ER+/HER2– MBC treatment has remarkably changed over the past few decades. Aromatase inhibitors have shown effectiveness compared to tamoxifen in postmenopausal women with MBC (3,4). Subsequently, the selective ER down-regulator, fulvestrant, has been found to be significantly better PFS compared to aromatase inhibitors for postmenopausal women with ER+/HER2– MBC (6). Endocrine therapy has been a standard treatment strategy for ER+/HER2– MBC patients without a critical condition (22). Interestingly, endocrine therapy combined with a CDK4/6 inhibitor can significantly improve PFS compared to endocrine monotherapy, thus it has become a standard of treatment for ER+/HER2– MBC (13-15,17,23-25).

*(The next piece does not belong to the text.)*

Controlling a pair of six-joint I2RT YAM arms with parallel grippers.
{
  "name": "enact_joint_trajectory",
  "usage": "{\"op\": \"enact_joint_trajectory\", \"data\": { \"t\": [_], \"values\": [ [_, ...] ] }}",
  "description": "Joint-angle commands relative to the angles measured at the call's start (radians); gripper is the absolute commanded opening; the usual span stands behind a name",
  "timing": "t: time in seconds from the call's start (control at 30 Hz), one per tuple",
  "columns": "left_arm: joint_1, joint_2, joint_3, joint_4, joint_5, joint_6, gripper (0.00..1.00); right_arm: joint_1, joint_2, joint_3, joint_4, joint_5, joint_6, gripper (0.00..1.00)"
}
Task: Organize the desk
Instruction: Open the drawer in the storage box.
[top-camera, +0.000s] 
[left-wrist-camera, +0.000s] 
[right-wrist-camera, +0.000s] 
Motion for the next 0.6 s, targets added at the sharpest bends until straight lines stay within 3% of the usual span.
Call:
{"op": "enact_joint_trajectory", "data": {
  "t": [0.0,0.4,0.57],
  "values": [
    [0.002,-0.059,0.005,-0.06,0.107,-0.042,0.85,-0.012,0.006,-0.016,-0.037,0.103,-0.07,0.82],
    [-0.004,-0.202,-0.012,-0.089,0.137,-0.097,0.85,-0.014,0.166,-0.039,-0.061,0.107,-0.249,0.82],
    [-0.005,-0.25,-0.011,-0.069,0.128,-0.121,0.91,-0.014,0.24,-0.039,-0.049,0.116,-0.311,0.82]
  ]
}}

In a phase 3 trial, palbociclib-fulvestrant did not improve PFS in Japanese patients with ER+/HER2– MBC. The frequency of grade 3/4 neutropenia was higher in Japanese patients than the overall population (18). Therefore, it was necessary to verify the efficacy and safety of palbociclib-fulvestrant for Japanese patients with ER+/HER2– MBC.

The palbociclib-fulvestrant group had significantly better ORR and CBR compared to the fulvestrant group. In the palbociclib-fulvestrant group of the PALOMA-3 trial, the ORRs were 21% in the overall population and 18.5% in the Japanese subgroup, and the CBRs were 66.3% in the overall population and 74.1% in the Japanese subgroup (18). The CBR in this study was like the trial, but the current study had a better ORR. However, there were fewer patients with visceral metastasis than in the PALOMA-3 trial (48% and 63%, respectively). Our result indicated better clinical response with palbociclib-fulvestrant than fulvestrant for Japanese patients with ER+HER2– MBC (18).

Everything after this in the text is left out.